State v. Ramsey

782 P.2d 480, 119 Utah Adv. Rep. 54, 1989 Utah LEXIS 130, 1989 WL 124692
CourtUtah Supreme Court
DecidedOctober 19, 1989
Docket20955
StatusPublished
Cited by37 cases

This text of 782 P.2d 480 (State v. Ramsey) is published on Counsel Stack Legal Research, covering Utah Supreme Court primary law. Counsel Stack provides free access to over 12 million legal documents including statutes, case law, regulations, and constitutions.

Bluebook
State v. Ramsey, 782 P.2d 480, 119 Utah Adv. Rep. 54, 1989 Utah LEXIS 130, 1989 WL 124692 (Utah 1989).

Opinions

STEWART, Justice:

Defendant Robin Charles Ramsey was convicted of two counts of sexual abuse of a child. Count I alleged that defendant caused his five-year-old son (hereinafter “son” or “boy”), to take indecent liberties with his three-year-old daughter (hereinafter “daughter” or “girl”), and count II alleged that defendant unlawfully touched the genitalia of the girl. Another count, which alleged that defendant unlawfully touched the genitalia of the boy, was dismissed by the trial court.
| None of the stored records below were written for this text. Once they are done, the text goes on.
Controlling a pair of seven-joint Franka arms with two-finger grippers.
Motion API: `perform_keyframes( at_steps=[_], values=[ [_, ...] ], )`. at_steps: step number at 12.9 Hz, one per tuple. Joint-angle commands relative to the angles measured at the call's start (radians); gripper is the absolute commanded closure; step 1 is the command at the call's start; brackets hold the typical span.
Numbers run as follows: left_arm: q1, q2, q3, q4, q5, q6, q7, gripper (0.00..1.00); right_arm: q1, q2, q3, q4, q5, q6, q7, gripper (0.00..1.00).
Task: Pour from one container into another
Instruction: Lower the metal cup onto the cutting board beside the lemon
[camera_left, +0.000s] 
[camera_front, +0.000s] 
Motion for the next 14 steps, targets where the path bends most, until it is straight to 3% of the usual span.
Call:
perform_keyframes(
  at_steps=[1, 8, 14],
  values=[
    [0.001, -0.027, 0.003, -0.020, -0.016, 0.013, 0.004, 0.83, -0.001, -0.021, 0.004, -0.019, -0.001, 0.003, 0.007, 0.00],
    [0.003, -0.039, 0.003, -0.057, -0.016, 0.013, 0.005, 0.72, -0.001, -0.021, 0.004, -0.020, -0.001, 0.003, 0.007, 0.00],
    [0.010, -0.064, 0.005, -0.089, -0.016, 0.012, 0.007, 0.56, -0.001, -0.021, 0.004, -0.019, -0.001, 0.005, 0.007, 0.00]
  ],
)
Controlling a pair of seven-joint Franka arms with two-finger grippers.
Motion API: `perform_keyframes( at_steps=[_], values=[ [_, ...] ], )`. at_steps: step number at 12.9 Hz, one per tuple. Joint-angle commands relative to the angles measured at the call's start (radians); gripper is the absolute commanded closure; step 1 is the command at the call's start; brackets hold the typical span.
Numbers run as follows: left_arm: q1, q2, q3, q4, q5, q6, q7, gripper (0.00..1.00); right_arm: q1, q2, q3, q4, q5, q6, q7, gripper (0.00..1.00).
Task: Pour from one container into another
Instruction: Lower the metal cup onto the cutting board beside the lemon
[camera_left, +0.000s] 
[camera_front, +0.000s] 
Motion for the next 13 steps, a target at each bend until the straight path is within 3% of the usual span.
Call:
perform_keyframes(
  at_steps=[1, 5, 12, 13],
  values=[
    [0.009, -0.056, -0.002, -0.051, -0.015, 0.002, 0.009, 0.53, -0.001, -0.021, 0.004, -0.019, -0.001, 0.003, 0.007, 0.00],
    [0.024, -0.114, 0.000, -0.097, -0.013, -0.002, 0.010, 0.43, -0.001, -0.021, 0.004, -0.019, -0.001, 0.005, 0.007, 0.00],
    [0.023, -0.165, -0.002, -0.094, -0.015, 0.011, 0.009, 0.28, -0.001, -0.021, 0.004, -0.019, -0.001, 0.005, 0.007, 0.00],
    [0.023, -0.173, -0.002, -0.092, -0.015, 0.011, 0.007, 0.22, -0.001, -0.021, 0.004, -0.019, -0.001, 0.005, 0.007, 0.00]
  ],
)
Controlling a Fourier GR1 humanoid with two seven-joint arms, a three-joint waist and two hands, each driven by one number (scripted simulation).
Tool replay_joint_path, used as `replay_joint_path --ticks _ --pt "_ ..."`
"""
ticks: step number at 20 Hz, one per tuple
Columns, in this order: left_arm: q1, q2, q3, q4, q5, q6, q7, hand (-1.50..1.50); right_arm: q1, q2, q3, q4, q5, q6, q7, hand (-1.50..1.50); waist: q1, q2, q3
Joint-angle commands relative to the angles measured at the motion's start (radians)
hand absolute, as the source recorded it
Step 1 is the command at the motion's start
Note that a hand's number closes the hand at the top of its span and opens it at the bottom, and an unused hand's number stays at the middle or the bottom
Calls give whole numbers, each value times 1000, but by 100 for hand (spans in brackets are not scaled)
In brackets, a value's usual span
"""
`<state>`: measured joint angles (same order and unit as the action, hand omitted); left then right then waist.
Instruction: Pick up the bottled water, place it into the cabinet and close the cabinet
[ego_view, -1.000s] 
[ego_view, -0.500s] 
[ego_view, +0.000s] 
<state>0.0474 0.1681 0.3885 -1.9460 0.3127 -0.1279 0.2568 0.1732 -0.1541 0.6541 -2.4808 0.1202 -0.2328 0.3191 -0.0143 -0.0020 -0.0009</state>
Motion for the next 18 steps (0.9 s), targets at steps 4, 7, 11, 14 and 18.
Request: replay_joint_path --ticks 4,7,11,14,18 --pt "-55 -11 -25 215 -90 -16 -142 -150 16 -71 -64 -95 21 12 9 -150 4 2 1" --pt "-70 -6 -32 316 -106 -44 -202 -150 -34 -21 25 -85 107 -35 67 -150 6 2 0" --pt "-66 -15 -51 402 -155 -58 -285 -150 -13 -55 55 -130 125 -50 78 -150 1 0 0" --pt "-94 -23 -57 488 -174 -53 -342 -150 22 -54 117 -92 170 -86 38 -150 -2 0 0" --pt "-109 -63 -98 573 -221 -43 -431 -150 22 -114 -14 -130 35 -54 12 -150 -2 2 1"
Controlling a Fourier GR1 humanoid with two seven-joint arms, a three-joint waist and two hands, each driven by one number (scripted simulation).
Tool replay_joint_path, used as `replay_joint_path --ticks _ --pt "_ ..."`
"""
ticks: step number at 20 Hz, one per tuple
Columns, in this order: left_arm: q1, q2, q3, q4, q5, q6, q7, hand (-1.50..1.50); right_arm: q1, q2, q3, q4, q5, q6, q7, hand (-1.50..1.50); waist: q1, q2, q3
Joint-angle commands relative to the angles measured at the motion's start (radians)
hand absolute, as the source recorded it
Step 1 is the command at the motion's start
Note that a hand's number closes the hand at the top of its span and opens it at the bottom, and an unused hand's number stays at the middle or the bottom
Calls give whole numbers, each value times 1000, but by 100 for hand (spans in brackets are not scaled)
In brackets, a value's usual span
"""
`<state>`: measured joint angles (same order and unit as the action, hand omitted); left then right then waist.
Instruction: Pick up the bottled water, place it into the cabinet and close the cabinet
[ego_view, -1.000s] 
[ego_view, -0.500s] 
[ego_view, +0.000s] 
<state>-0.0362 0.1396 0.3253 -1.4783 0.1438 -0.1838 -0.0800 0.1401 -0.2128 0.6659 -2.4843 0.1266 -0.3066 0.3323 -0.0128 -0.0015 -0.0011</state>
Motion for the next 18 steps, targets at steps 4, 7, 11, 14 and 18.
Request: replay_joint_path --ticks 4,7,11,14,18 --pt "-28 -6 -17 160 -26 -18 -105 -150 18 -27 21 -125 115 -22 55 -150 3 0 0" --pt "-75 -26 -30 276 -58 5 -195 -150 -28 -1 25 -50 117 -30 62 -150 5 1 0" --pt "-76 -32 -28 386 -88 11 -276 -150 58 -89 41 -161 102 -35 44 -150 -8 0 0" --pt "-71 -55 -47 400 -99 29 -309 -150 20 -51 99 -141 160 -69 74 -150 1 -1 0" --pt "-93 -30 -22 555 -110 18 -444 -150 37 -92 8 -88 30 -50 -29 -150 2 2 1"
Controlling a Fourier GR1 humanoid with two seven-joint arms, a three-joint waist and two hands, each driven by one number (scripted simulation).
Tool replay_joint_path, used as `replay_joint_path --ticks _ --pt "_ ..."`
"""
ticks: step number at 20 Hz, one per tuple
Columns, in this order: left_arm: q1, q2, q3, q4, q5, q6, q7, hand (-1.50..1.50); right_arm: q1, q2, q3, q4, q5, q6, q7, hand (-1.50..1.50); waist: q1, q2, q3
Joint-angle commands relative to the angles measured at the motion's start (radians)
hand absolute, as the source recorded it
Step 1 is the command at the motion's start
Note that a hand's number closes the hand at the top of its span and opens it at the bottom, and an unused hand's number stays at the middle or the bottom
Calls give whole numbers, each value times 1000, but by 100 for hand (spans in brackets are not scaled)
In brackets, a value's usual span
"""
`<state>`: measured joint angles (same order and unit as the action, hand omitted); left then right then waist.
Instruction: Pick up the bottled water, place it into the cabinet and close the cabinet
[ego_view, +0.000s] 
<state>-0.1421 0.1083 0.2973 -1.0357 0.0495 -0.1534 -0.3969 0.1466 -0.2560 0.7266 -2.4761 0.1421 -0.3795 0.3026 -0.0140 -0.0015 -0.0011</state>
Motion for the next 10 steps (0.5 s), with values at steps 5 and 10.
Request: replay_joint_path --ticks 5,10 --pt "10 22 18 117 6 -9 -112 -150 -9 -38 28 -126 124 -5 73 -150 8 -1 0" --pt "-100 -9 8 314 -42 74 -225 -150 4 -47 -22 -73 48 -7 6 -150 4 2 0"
An adumbration of the facts is sufficient. The boy and the girl were in the legal custody of their natural mothers at the time of the alleged crimes. Defendant regularly took the children on visitation, often both at the same time. After one visit, the girl’s mother noticed that her daughter’s vaginal area was irritated and inflamed. When her mother inquired about it, the girl told her that both the boy and defendant had played with her “pee pee.” After having her daughter examined by a doctor, the girl’s mother informed the boy’s mother that the girl had been molested by defendant. The boy’s mother contacted the authorities and charges were subsequently filed.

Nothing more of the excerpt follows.